◆ EXERCISE DESCRIPTION
The response should be the complete listing below, unchanged.

[Start of section]

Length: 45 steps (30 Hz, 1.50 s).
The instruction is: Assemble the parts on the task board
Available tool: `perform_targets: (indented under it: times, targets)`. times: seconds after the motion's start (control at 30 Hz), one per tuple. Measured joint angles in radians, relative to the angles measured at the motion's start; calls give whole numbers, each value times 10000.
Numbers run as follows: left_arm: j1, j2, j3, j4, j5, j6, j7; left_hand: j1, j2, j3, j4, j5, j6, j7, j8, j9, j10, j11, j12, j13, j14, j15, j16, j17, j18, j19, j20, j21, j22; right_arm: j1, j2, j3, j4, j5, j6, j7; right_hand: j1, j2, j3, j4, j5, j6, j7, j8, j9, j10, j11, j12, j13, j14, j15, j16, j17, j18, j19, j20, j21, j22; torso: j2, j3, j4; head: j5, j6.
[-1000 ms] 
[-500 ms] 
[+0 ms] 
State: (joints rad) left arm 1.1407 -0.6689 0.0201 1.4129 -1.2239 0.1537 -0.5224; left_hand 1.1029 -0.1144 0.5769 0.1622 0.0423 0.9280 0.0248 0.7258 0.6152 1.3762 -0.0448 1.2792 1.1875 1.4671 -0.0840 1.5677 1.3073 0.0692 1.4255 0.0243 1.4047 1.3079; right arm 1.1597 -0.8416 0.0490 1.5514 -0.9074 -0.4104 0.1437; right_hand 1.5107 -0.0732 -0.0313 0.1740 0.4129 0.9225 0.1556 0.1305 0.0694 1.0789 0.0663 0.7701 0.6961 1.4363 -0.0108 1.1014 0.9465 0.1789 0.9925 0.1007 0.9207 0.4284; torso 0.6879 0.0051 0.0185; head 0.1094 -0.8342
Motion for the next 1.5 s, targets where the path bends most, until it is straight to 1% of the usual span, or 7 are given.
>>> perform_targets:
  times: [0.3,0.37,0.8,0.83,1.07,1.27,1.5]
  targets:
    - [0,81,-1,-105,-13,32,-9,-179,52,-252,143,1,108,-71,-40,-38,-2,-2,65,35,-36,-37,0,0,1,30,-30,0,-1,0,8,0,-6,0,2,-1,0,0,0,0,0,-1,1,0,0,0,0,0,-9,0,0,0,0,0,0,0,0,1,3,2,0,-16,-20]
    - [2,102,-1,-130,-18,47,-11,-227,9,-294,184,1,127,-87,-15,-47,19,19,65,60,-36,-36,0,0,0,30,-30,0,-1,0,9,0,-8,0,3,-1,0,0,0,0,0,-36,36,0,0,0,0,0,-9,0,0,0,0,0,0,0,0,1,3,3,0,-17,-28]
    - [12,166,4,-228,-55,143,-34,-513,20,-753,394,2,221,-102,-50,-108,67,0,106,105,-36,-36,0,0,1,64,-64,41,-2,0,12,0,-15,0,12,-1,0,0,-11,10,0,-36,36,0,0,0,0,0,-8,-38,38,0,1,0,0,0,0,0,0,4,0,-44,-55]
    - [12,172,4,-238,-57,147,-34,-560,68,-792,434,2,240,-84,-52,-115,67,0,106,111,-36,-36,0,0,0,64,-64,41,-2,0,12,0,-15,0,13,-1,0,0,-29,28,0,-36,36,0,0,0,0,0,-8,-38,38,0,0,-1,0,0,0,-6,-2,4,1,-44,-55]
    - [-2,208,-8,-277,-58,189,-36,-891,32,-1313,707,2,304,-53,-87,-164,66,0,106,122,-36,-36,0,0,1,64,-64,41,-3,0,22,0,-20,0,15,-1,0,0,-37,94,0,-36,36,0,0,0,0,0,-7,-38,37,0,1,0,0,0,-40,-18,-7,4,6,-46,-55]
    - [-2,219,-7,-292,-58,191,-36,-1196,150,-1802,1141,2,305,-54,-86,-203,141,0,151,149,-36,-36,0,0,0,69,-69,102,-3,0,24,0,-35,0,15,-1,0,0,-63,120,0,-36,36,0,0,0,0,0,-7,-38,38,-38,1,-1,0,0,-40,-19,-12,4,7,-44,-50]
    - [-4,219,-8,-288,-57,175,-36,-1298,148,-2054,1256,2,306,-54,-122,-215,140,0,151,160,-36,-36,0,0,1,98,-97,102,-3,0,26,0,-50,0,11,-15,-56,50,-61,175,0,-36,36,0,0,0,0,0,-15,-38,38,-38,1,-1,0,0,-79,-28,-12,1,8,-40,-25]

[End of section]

◆ OUTPUT
Length: 45 steps (30 Hz, 1.50 s).
The instruction is: Assemble the parts on the task board
Available tool: `perform_targets: (indented under it: times, targets)`. times: seconds after the motion's start (control at 30 Hz), one per tuple. Measured joint angles in radians, relative to the angles measured at the motion's start; calls give whole numbers, each value times 10000.
Numbers run as follows: left_arm: j1, j2, j3, j4, j5, j6, j7; left_hand: j1, j2, j3, j4, j5, j6, j7, j8, j9, j10, j11, j12, j13, j14, j15, j16, j17, j18, j19, j20, j21, j22; right_arm: j1, j2, j3, j4, j5, j6, j7; right_hand: j1, j2, j3, j4, j5, j6, j7, j8, j9, j10, j11, j12, j13, j14, j15, j16, j17, j18, j19, j20, j21, j22; torso: j2, j3, j4; head: j5, j6.
[-1000 ms] 
[-500 ms] 
[+0 ms] 
State: (joints rad) left arm 1.1407 -0.6689 0.0201 1.4129 -1.2239 0.1537 -0.5224; left_hand 1.1029 -0.1144 0.5769 0.1622 0.0423 0.9280 0.0248 0.7258 0.6152 1.3762 -0.0448 1.2792 1.1875 1.4671 -0.0840 1.5677 1.3073 0.0692 1.4255 0.0243 1.4047 1.3079; right arm 1.1597 -0.8416 0.0490 1.5514 -0.9074 -0.4104 0.1437; right_hand 1.5107 -0.0732 -0.0313 0.1740 0.4129 0.9225 0.1556 0.1305 0.0694 1.0789 0.0663 0.7701 0.6961 1.4363 -0.0108 1.1014 0.9465 0.1789 0.9925 0.1007 0.9207 0.4284; torso 0.6879 0.0051 0.0185; head 0.1094 -0.8342
Motion for the next 1.5 s, targets where the path bends most, until it is straight to 1% of the usual span, or 7 are given.
>>> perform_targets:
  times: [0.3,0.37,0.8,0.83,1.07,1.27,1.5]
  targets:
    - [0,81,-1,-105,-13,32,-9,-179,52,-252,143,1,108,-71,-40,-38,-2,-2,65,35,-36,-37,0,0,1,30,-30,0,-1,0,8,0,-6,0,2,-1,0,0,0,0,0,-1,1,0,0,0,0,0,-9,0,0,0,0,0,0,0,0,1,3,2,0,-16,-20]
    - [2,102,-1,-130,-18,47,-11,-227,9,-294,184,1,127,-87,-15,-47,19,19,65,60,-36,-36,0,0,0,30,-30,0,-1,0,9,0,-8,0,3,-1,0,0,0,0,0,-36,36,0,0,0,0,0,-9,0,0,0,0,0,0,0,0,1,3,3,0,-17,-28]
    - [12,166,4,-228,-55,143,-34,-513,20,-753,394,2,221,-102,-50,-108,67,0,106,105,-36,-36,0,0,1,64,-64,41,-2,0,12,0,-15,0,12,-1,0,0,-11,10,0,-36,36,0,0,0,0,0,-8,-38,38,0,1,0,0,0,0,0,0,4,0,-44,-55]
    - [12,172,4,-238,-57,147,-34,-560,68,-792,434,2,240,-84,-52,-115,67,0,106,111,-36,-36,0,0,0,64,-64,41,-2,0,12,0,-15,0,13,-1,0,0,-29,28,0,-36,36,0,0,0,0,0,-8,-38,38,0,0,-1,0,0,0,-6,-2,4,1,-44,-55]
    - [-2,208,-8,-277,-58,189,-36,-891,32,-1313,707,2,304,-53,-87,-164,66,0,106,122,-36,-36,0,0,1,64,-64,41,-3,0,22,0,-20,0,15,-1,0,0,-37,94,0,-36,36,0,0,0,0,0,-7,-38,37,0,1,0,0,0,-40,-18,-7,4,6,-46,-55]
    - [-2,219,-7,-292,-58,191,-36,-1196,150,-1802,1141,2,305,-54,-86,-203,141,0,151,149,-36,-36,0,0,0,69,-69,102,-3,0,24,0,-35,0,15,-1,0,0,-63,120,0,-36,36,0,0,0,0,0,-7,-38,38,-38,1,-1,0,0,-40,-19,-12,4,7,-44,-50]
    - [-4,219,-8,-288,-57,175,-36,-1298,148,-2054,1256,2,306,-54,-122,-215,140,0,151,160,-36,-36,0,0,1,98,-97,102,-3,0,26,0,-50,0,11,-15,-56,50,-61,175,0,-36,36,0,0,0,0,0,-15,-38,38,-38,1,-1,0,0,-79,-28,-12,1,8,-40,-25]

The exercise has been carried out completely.